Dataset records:
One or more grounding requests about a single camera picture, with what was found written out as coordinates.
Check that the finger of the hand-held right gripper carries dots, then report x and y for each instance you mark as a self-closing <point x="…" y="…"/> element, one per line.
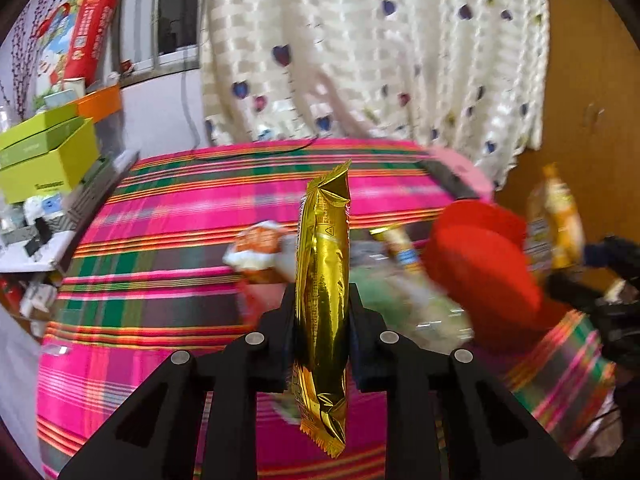
<point x="620" y="257"/>
<point x="570" y="291"/>

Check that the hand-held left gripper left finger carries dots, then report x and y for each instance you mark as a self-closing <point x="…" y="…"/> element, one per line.
<point x="277" y="345"/>

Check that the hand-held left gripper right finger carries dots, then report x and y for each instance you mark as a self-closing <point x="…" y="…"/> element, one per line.
<point x="367" y="345"/>

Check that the pale green snack packet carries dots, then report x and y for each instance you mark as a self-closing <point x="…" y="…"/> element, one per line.
<point x="400" y="305"/>

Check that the gold snack bar packet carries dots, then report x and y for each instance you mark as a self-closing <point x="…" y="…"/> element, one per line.
<point x="400" y="250"/>
<point x="322" y="310"/>

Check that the yellow snack packet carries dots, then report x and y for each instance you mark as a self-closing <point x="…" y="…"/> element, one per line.
<point x="557" y="220"/>

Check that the red plastic bowl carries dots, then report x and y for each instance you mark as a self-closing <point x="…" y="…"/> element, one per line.
<point x="480" y="270"/>

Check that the orange and white snack packet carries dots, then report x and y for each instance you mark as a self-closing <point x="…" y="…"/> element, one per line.
<point x="257" y="247"/>

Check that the plaid tablecloth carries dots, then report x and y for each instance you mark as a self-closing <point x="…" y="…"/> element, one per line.
<point x="175" y="260"/>

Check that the pink plastic stool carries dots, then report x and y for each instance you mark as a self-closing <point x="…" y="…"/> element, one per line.
<point x="477" y="172"/>

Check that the black smartphone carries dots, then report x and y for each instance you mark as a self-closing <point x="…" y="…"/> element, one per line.
<point x="450" y="180"/>

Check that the wooden wardrobe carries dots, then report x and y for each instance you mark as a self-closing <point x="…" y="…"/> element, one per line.
<point x="590" y="60"/>

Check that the patterned grey box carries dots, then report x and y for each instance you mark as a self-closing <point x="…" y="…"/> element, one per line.
<point x="100" y="180"/>

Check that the white cardboard box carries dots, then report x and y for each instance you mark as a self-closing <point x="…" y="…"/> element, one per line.
<point x="30" y="255"/>

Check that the white heart print curtain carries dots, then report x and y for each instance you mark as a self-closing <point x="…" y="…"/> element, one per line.
<point x="375" y="50"/>

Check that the orange box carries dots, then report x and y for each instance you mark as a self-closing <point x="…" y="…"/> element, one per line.
<point x="100" y="102"/>

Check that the lime green box lid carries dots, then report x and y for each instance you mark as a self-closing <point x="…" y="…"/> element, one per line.
<point x="30" y="135"/>

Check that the small white carton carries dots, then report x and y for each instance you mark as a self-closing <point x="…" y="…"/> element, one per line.
<point x="71" y="87"/>

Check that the window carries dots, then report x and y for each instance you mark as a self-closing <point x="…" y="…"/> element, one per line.
<point x="160" y="10"/>

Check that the red package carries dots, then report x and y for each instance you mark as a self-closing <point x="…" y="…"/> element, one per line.
<point x="87" y="35"/>

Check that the colourful illustrated box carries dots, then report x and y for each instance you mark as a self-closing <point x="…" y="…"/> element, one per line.
<point x="52" y="55"/>

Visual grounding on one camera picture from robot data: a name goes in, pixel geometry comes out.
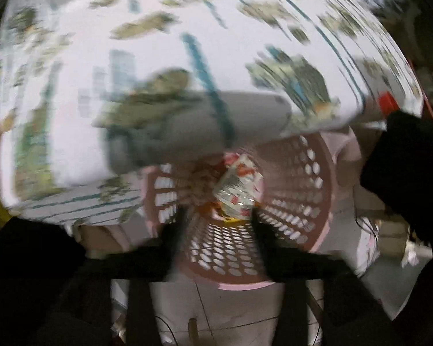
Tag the yellow snack wrapper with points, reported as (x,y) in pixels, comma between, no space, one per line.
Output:
(233,220)

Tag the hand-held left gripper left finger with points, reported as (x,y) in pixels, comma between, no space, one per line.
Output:
(176,245)

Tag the white red snack wrapper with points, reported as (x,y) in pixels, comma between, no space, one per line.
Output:
(238,187)

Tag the animal print white cloth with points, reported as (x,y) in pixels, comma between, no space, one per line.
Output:
(93,61)

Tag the pink perforated plastic basket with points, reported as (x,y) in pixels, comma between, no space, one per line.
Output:
(296,187)

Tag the small red object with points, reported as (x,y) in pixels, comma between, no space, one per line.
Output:
(388,101)

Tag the crumpled white paper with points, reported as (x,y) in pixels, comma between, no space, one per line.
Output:
(410,256)

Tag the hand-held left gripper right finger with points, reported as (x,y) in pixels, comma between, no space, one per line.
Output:
(265,248)

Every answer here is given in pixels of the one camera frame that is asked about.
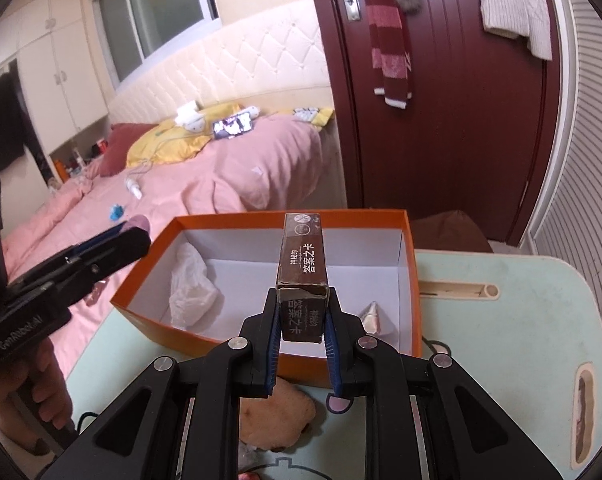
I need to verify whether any white charging cable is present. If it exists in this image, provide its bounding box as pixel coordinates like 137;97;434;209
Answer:
128;127;216;181

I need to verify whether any black cable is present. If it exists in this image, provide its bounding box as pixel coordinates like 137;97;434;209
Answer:
75;411;104;436

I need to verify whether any cream tufted headboard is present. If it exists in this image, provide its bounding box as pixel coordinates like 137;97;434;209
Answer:
106;0;332;126

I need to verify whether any silver pyramid wrapper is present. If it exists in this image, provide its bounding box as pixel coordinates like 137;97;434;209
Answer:
358;301;398;336

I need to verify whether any brown plush bun toy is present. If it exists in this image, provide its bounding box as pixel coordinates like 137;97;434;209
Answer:
240;377;318;453

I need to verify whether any white wardrobe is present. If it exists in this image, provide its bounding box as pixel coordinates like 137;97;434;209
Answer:
0;0;109;161

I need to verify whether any smartphone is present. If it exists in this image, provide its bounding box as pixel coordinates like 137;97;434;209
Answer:
212;111;256;140

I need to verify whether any dark red pillow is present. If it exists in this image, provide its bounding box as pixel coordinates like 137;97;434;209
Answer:
98;122;159;177

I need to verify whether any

**Problem description**. Return every line above verbatim, pictures excluded.

**Answer for the task**.
One or more grounding requests about a single camera picture, with what was found written out as coordinates.
Check that the finger of the hand-held right gripper carries dots, then report x and y for each instance you mark as a self-closing <point x="…" y="…"/> element, one per line.
<point x="620" y="257"/>
<point x="570" y="291"/>

Check that the hand-held left gripper left finger carries dots, then report x and y for each instance you mark as a self-closing <point x="…" y="…"/> element, one per line.
<point x="277" y="345"/>

Check that the hand-held left gripper right finger carries dots, then report x and y for each instance you mark as a self-closing <point x="…" y="…"/> element, one per line.
<point x="367" y="345"/>

Check that the pale green snack packet carries dots, then report x and y for each instance you mark as a self-closing <point x="…" y="…"/> element, one per line.
<point x="400" y="305"/>

Check that the gold snack bar packet carries dots, then report x and y for each instance you mark as a self-closing <point x="…" y="…"/> element, one per line.
<point x="400" y="250"/>
<point x="322" y="310"/>

Check that the yellow snack packet carries dots, then report x and y for each instance you mark as a self-closing <point x="…" y="…"/> element, one per line.
<point x="557" y="220"/>

Check that the red plastic bowl carries dots, then report x and y for each instance you mark as a self-closing <point x="…" y="…"/> element, one per line.
<point x="480" y="270"/>

Check that the orange and white snack packet carries dots, then report x and y for each instance you mark as a self-closing <point x="…" y="…"/> element, one per line.
<point x="257" y="247"/>

Check that the plaid tablecloth carries dots, then report x and y for each instance you mark as a self-closing <point x="…" y="…"/> element, one per line.
<point x="175" y="260"/>

Check that the pink plastic stool carries dots, then report x and y for each instance you mark as a self-closing <point x="…" y="…"/> element, one per line.
<point x="477" y="172"/>

Check that the black smartphone carries dots, then report x and y for each instance you mark as a self-closing <point x="…" y="…"/> element, one per line.
<point x="450" y="180"/>

Check that the wooden wardrobe carries dots, then report x and y for each instance you mark as a self-closing <point x="…" y="…"/> element, one per line.
<point x="590" y="60"/>

Check that the patterned grey box carries dots, then report x and y for each instance you mark as a self-closing <point x="…" y="…"/> element, one per line.
<point x="100" y="180"/>

Check that the white cardboard box carries dots, then report x and y for each instance you mark as a self-closing <point x="…" y="…"/> element, one per line.
<point x="30" y="255"/>

Check that the white heart print curtain carries dots, then report x and y for each instance you mark as a self-closing <point x="…" y="…"/> element, one per line.
<point x="375" y="50"/>

Check that the orange box carries dots, then report x and y for each instance you mark as a self-closing <point x="…" y="…"/> element, one per line.
<point x="100" y="102"/>

Check that the lime green box lid carries dots, then report x and y for each instance you mark as a self-closing <point x="…" y="…"/> element, one per line.
<point x="30" y="135"/>

Check that the small white carton carries dots, then report x and y for each instance you mark as a self-closing <point x="…" y="…"/> element, one per line.
<point x="71" y="87"/>

Check that the window carries dots, then report x and y for each instance you mark as a self-closing <point x="…" y="…"/> element, one per line.
<point x="160" y="10"/>

Check that the red package carries dots, then report x and y for each instance you mark as a self-closing <point x="…" y="…"/> element, one per line.
<point x="87" y="35"/>

Check that the colourful illustrated box carries dots, then report x and y for each instance you mark as a self-closing <point x="…" y="…"/> element, one per line.
<point x="52" y="55"/>

Visual grounding on one camera picture from robot data: a name goes in, pixel geometry comes out.
Tag the yellow snack wrapper with points, reported as (x,y) in pixels, comma between, no space, one per line.
Output:
(233,220)

Tag the hand-held left gripper left finger with points, reported as (x,y) in pixels, comma between, no space, one per line.
Output:
(176,245)

Tag the white red snack wrapper with points, reported as (x,y) in pixels, comma between, no space, one per line.
Output:
(238,187)

Tag the animal print white cloth with points, reported as (x,y) in pixels, comma between, no space, one per line.
Output:
(93,61)

Tag the pink perforated plastic basket with points, reported as (x,y) in pixels, comma between, no space, one per line.
Output:
(296,187)

Tag the small red object with points, reported as (x,y) in pixels, comma between, no space, one per line.
Output:
(388,101)

Tag the crumpled white paper with points, reported as (x,y) in pixels, comma between, no space, one per line.
Output:
(410,256)

Tag the hand-held left gripper right finger with points, reported as (x,y) in pixels, comma between, no space, one per line.
Output:
(265,248)

Every answer here is given in pixels of the one camera frame that is asked about.
I need to verify whether any white charging cable is present. If it exists in this image, provide its bounding box as pixel coordinates like 137;97;434;209
Answer:
128;127;216;181

I need to verify whether any black cable is present. If it exists in this image, provide its bounding box as pixel coordinates like 137;97;434;209
Answer:
75;411;104;436

I need to verify whether any cream tufted headboard is present. If it exists in this image, provide its bounding box as pixel coordinates like 137;97;434;209
Answer:
106;0;332;126

I need to verify whether any silver pyramid wrapper is present. If it exists in this image, provide its bounding box as pixel coordinates like 137;97;434;209
Answer:
358;301;398;336

I need to verify whether any brown plush bun toy is present. If it exists in this image, provide its bounding box as pixel coordinates like 137;97;434;209
Answer:
240;377;318;453

I need to verify whether any white wardrobe is present. If it exists in this image, provide its bounding box as pixel coordinates like 137;97;434;209
Answer:
0;0;109;161

I need to verify whether any smartphone is present. If it exists in this image, provide its bounding box as pixel coordinates like 137;97;434;209
Answer:
212;111;256;140

I need to verify whether any dark red pillow is present. If it exists in this image, provide its bounding box as pixel coordinates like 137;97;434;209
Answer:
98;122;159;177

I need to verify whether any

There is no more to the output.